The research carried out by RSM Australia showed that 49 percent of SME owners reported actual growth over the last 12 months, which follows similar patterns in 2015 and and is up from 2014. At the other end of the spectrum, 20 percent reported a decline in revenue, up from 16 percent in 2015 and in line with 20 percent in 2014.
thinkBIG has measured the pulse of the Australian SME sector since 2005. It benchmarks business growth, business planning, exit planning, superannuation and the impact and uptake of technology. Over 350 business owners participated in the 2016 study, providing insights into how Australian SMEs feel about their business and what keeps them awake at night.
A strong sales pipeline is the biggest contributing factor to optimism with nearly half of all businesses reporting an increase in their pipeline. However, this does not account for all of the businesses that anticipate growth.
Andrew Graham, national head of business advisory, RSM Australia, said, “The survey results demonstrate that, while many companies can forecast growth, only those with strong business fundamentals in place can actually deliver that growth. In 2015, 68 percent of respondents predicted growth over the next 12 months but, a year on, we can see that only 49 percent actually achieved it.”

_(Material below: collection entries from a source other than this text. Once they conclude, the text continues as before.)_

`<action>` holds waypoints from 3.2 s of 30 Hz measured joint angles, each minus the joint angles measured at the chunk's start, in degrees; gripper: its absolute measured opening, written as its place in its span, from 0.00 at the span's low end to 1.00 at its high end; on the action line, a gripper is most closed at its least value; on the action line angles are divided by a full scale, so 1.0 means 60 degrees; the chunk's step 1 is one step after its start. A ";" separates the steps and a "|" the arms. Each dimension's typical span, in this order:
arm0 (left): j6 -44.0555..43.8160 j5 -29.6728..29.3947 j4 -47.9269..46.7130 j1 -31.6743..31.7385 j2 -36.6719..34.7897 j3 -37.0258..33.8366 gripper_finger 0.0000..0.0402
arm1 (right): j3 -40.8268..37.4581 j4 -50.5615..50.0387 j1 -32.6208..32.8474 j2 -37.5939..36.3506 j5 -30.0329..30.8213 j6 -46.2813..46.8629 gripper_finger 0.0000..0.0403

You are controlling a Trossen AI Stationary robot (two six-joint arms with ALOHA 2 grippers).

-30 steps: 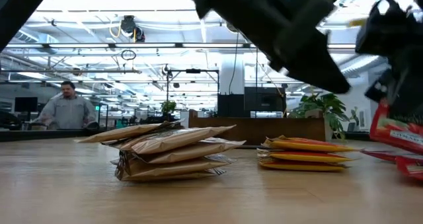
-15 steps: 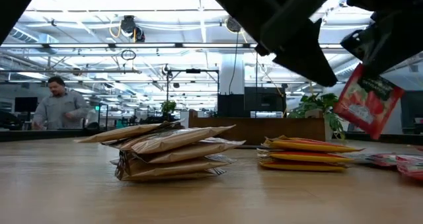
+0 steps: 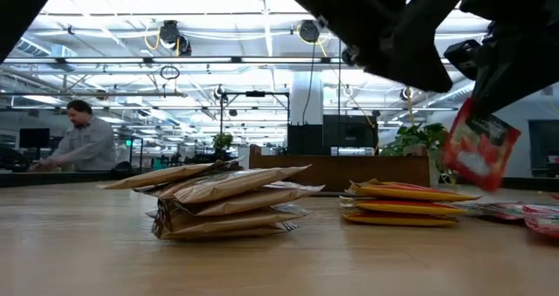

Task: Pick & Place Tea
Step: Put the red tea bag into the left section of the wooden organiser

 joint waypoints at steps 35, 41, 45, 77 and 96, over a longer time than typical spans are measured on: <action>-0.0614 0.2243 -0.0395 0.0461 -0.0002 0.0000 0.03 | -0.0004 0.1574 0.0022 0.0000 0.0794 -0.1559 0.00; -0.0234 0.2082 -0.0350 0.0458 0.0001 0.0000 0.01 | -0.0011 0.1556 0.0044 -0.0050 0.0804 -0.1759 0.01; 0.0093 0.1665 -0.0325 0.0434 0.0001 0.0000 0.01 | -0.0011 0.1257 0.0070 -0.0442 0.0988 -0.1700 0.07; 0.2147 0.1613 0.0071 0.0255 -0.1277 -0.0004 0.01 | -0.6302 1.1903 0.2230 -0.4755 0.3963 -0.2998 0.44; 0.1848 0.1376 0.0322 0.0417 -0.1277 -0.0004 0.01 | -0.5876 1.3298 0.1215 -0.2136 0.3930 -0.3379 0.42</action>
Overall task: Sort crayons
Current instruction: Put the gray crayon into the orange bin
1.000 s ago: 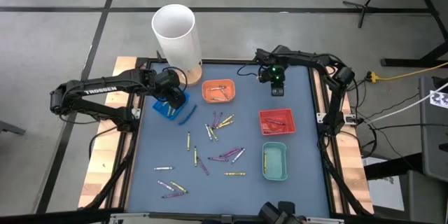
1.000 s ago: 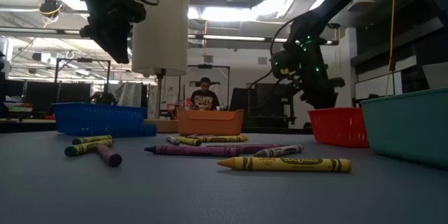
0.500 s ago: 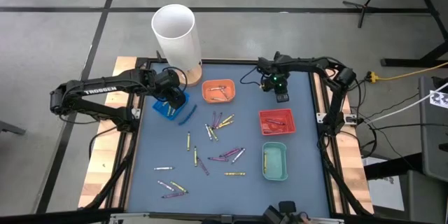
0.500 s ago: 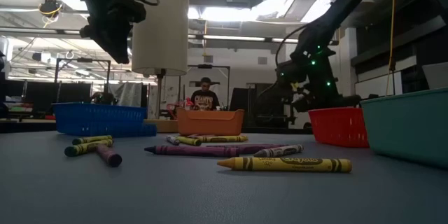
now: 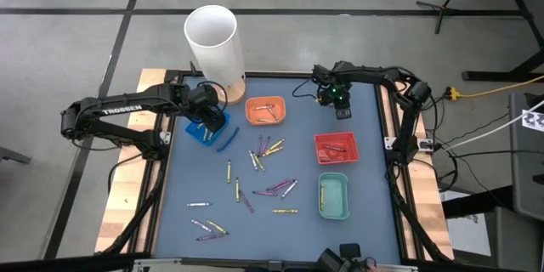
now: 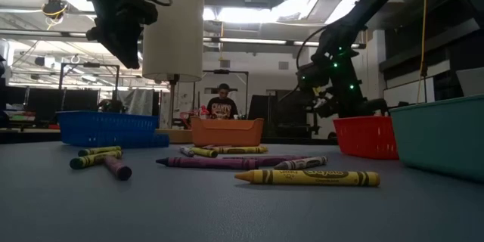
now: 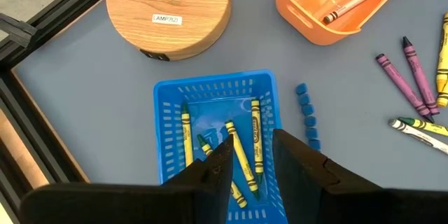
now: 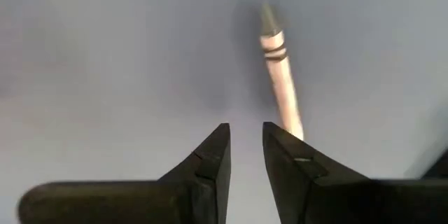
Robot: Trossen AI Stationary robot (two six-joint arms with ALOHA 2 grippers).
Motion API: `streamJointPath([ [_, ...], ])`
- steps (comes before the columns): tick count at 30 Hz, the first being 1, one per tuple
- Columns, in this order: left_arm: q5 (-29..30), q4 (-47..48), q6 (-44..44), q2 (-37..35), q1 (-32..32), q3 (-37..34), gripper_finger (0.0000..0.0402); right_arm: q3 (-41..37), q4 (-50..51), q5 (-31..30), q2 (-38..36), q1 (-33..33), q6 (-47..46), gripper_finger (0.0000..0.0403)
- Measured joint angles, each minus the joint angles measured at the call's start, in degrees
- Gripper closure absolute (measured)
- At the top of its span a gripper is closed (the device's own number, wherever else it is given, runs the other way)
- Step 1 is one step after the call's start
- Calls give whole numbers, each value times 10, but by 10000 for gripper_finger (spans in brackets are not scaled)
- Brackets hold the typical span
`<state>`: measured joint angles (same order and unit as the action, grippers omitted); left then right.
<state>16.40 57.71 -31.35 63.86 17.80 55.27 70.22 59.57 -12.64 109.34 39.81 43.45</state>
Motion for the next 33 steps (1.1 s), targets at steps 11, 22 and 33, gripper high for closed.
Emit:
streamJointPath([
  [11, 0, 0, 0, 0, 0, 0, 317, -2, -79, -8, 0, 0, 17, 317],
  [22, 1, 0, 0, 0, 0, 0, 317, -2, -183, -8, 0, 0, 52, 317],
  [33, 1, 0, 0, 0, 0, 0, 317, -1, -191, -1, 19, 11, 78, 321],
])
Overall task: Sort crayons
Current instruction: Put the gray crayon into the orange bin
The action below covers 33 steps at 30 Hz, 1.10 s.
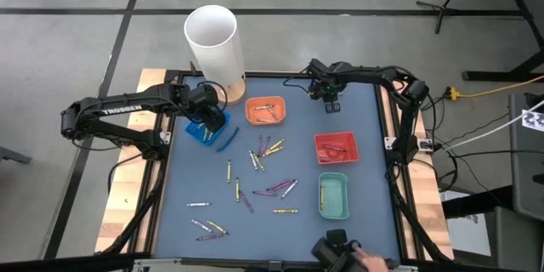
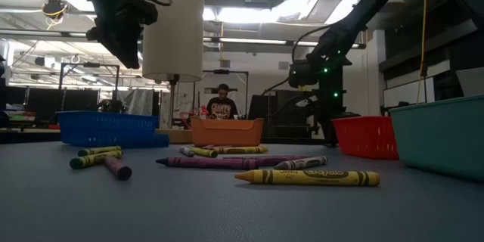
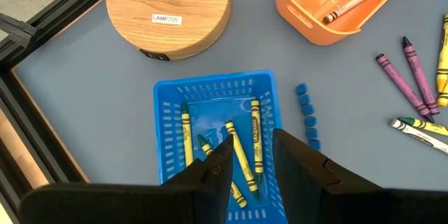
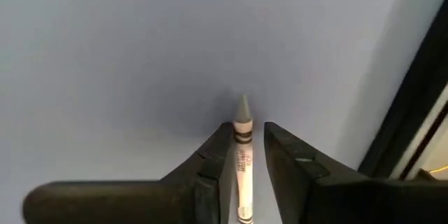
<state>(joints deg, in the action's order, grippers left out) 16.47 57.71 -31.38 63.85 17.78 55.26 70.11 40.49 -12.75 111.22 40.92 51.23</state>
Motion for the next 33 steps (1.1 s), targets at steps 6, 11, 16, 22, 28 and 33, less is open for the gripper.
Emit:
streamJointPath([
  [6, 7, -3, 0, 0, -2, 0, 317, 1, 5, 7, 3, 3, 2, 380],
  [11, 11, -5, 0, 0, -2, 0, 317, 9, 13, 2, 5, -5, 0, 381],
  [16, 11, -5, 0, 0, -2, 0, 317, 37, 36, 2, 8, -24, -1, 365],
  [22, 14, -10, 0, 0, -2, 0, 317, 85, 69, 3, 8, -65, -1, 394],
  [28, 15, -10, 0, 0, -2, 0, 317, 161, 128, -7, 7, -122, -1, 389],
  [33, 15, -13, 0, 0, -2, 0, 317, 219, 130, 5, 6, -178, -1, 386],
])
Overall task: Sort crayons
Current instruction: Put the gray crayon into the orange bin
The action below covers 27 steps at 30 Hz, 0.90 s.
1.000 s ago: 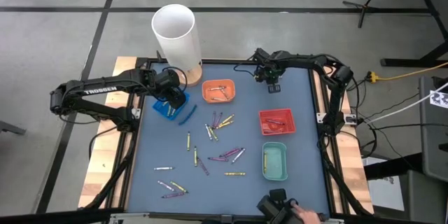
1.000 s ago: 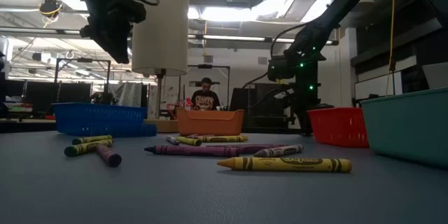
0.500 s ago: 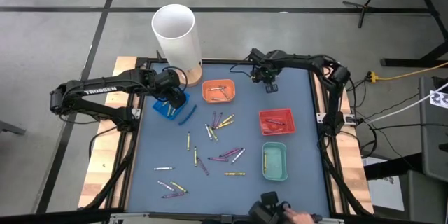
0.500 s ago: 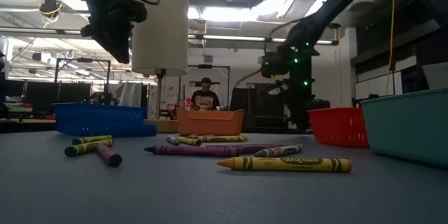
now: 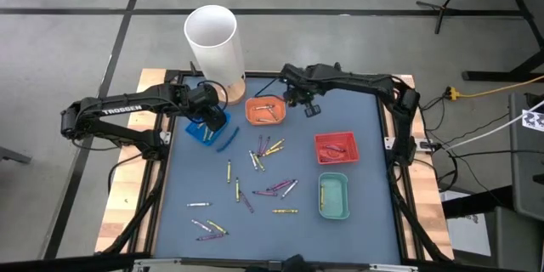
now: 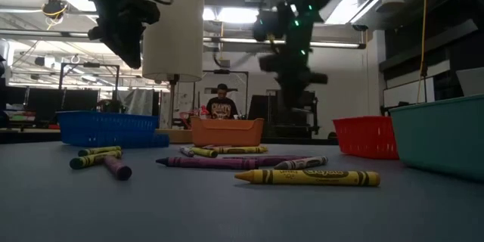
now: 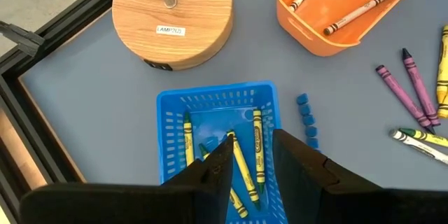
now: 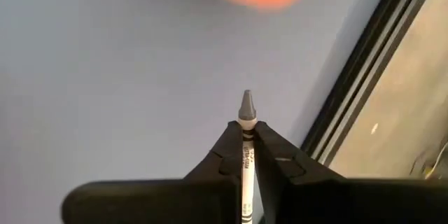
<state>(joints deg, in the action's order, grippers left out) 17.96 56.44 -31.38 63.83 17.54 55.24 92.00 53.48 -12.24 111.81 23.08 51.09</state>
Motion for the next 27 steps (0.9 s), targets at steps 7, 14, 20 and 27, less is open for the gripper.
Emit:
streamJointPath([
  [7, 0, 0, 0, 0, 0, 0, 317, 21, -96, 76, 0, -58, 2, 385],
  [14, -6, 0, 0, 0, 0, 0, 317, 21, -195, 78, 0, -85, 2, 383],
  [20, -58, 0, 0, 0, 0, 0, 317, 21, -234, 81, 0, -84, 2, 372],
  [27, -106, 0, 0, 0, -5, 0, 317, 21, -240, 84, 0, -84, 2, 299],
])
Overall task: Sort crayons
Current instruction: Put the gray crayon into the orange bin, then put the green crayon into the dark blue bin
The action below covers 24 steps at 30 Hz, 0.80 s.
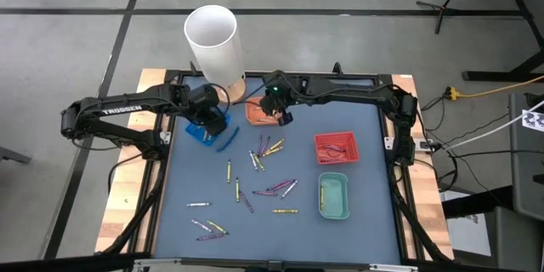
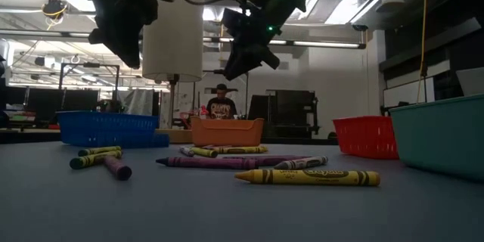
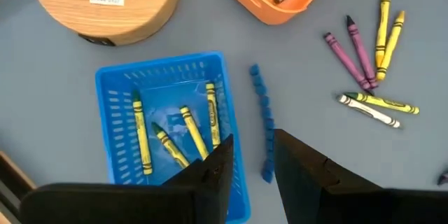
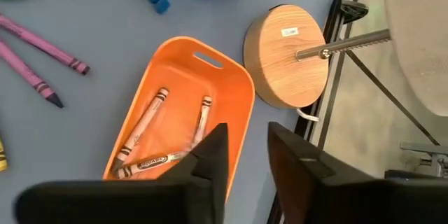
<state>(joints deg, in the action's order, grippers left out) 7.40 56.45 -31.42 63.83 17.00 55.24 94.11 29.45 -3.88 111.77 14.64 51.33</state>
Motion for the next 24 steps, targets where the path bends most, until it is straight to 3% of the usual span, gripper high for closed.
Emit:
streamJointPath([
  [5, 0, 0, -44, 0, -27, 0, 317, 0, 3, -5, 0, 0, 0, 269],
  [11, 0, 0, -146, 0, -79, 0, 317, 0, 25, -71, 0, 0, -2, 265],
  [15, 0, -1, -228, 4, -124, 0, 317, 0, 92, -112, -18, 0, -4, 265],
  [24, -15, -39, -360, 71, -223, 0, 317, 0, 252, -99, -105, 0, -82, 265],
])
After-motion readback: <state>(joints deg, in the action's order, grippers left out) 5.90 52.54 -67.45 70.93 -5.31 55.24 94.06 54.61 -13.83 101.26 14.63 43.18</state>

“Overall, these growth predictions from SMEs are more bullish than expected. This is probably being driven by the low-yield, low-interest rate environments globally, which mean that businesses can borrow to expand with a very low cost of servicing the debt.”
When it comes to business funding, cash is still king for more than three quarters of businesses planning to fund their business through cash flow. Bank debt has also increased, with 29 percent of businesses funding operations through debt this year compared with 22 percent in 2015.
Andrew Graham said, “In some sectors trading banks are winding back their lending for the moment, often demanding property as collateral. This is inhibiting expansion for businesses that don’t have strong fundamentals, and 17 percent of SMEs expressed concern about access to capital.”
The skills gap is also hindering business growth for 35 percent of businesses while 33 percent reported that management time is a major barrier.
Despite these challenges, most SMEs remain optimistic about their prospects for growth and 84 percent say they agree or strongly agree that their business is successful.
Andrew Graham said, “The most recent Federal Budget has delivered some proposed benefits for SMEs, most notably the accelerated deduction for investment in plant and equipment. However, without a shift in personal tax rates, the changing corporate tax rate is just a cash deferral mechanism rather than an outright saving for SME owners. On the positive side, some 90,000 businesses will be added to the SME grouping thanks to the increased turnover threshold from $2 million to $10 million annually. And three million businesses with a turnover of less than $2 million now qualify for special SME relief.”